Some of us consider employer-provided cell phones a much appreciated necessity. Some of us consider them a burden. The IRS considers them income.
I previously blogged that the IRS considers employer-provided cell phones a fringe benefit subject to reporting and consequently, taxation. The initial buzz on this issue, which started about a year ago, focused on a rule from 1989 (remember 1989?) that requires that employers report cell phones distributed to employees as a taxable benefit. It also requires employees to keep detailed records of all calls made on cell phones issued by employers which indicate which calls are business and which calls are personal.
The IRS has just recently updated their stance on this matter by issuing Notice 2009–46, Substantiating Business Use of Employer-Provided Cell Phones. If you’re interested in reading the entire text of the notice, it’s available here from the IRS (it will download as a pdf).
The IRS is considering “three alternative methods to simplify the substantiation requirements.” I love it. In no way does it sound like it’s being simplified – just from the description.
But here’s what they’re proposing:
1, Minimal Personal Use Method. Under this method, the IRS would consider all of your cell phone usage for an employer-provided cell phone “for business” and thus, exempt from inclusion as income if you can prove that you had another phone available for personal use (this would include another cell phone) during work hours.
2, Safe Harbor Substantiation Method. Under the safe harbor method, the IRS would simply deem a certain percentage of cell phone calls from an employer-provided cell phone as “for business” for the purpose of excluding some – but not all – of your cell phone usage from income. The IRS is considering 75% as their safe harbor business use rate.
3, Statistical Sampling Method. This method is the most burdensome for employers. It would allow employers to more or less determine their own “safe harbor” by proving to the IRS the actual percentage of business use of the phones by monitoring employee use.
Is it just me or is the IRS making this incredibly difficult?

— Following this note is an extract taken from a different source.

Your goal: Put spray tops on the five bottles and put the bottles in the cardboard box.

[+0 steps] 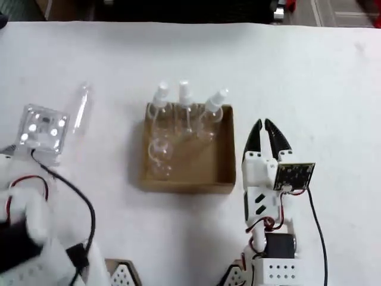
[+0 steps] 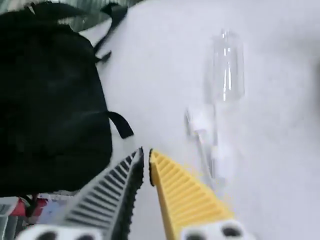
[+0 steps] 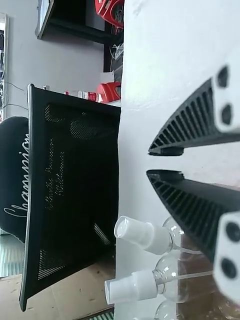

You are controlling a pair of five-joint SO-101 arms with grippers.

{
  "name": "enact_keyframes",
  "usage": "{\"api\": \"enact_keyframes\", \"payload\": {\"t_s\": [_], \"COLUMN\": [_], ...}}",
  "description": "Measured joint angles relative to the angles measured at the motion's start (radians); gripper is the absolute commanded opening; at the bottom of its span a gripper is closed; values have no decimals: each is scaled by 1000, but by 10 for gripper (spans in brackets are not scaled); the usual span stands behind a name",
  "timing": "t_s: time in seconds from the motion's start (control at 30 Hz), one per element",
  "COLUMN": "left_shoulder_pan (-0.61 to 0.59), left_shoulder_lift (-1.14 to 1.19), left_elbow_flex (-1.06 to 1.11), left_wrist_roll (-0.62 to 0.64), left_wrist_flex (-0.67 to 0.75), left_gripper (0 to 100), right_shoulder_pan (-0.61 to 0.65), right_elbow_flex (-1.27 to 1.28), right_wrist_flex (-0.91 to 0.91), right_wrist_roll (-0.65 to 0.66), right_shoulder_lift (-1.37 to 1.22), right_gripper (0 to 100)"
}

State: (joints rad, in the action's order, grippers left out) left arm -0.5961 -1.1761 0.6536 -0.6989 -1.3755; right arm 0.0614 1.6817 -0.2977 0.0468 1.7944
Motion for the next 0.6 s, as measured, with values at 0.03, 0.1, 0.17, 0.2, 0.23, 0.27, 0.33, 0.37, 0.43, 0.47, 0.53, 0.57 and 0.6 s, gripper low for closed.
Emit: {"api": "enact_keyframes", "payload": {"t_s": [0.03,0.1,0.17,0.2,0.23,0.27,0.33,0.37,0.43,0.47,0.53,0.57,0.6], "left_shoulder_pan": [-15,-44,-69,-72,-72,-74,-74,-74,-74,-74,-75,-75,-75], "left_shoulder_lift": [11,15,14,14,14,14,14,14,25,40,123,181,241], "left_elbow_flex": [55,141,190,213,235,252,278,287,288,287,253,219,181], "left_wrist_roll": [-17,-44,-51,-51,-51,-51,-35,-28,-12,0,25,34,40], "left_wrist_flex": [20,41,48,51,58,71,115,141,181,196,204,206,206], "left_gripper": [24,24,24,24,24,29,63,82,99,91,68,60,56], "right_shoulder_pan": [0,0,20,40,49,52,58,60,63,63,69,81,89], "right_elbow_flex": [0,0,0,0,0,0,0,0,0,0,0,0,0], "right_wrist_flex": [0,0,-2,-2,-6,-12,-20,-20,-20,-23,-37,-40,-40], "right_wrist_roll": [0,0,0,0,0,0,0,0,0,0,0,0,0], "right_shoulder_lift": [0,0,0,0,0,0,0,0,0,0,0,0,0], "right_gripper": [45,45,46,46,46,46,45,45,45,45,45,45,45]}}
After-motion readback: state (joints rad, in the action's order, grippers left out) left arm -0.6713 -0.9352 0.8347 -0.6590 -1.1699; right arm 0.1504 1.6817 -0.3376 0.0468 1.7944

As a business owner (and an employee) with an employer-provided cell phone, I’m both relieved and concerned that the IRS is addressing this matter. On the one hand, it’s disconcerting to have the existing rule just hanging out there, which means that it can be used against you at any time (and likely will – it has happened recently in California). On the other hand, I was hoping that cell phones provided by employers would be disregarded altogether and not subject to more complicated rules.
It has been my personal experience – as well as the feedback that I’ve received in response to my prior pieces on the subject – that most employer-provided cell phones are for the convenience of the employer, not the employee. In that regard, it should not be considered compensation to the employee.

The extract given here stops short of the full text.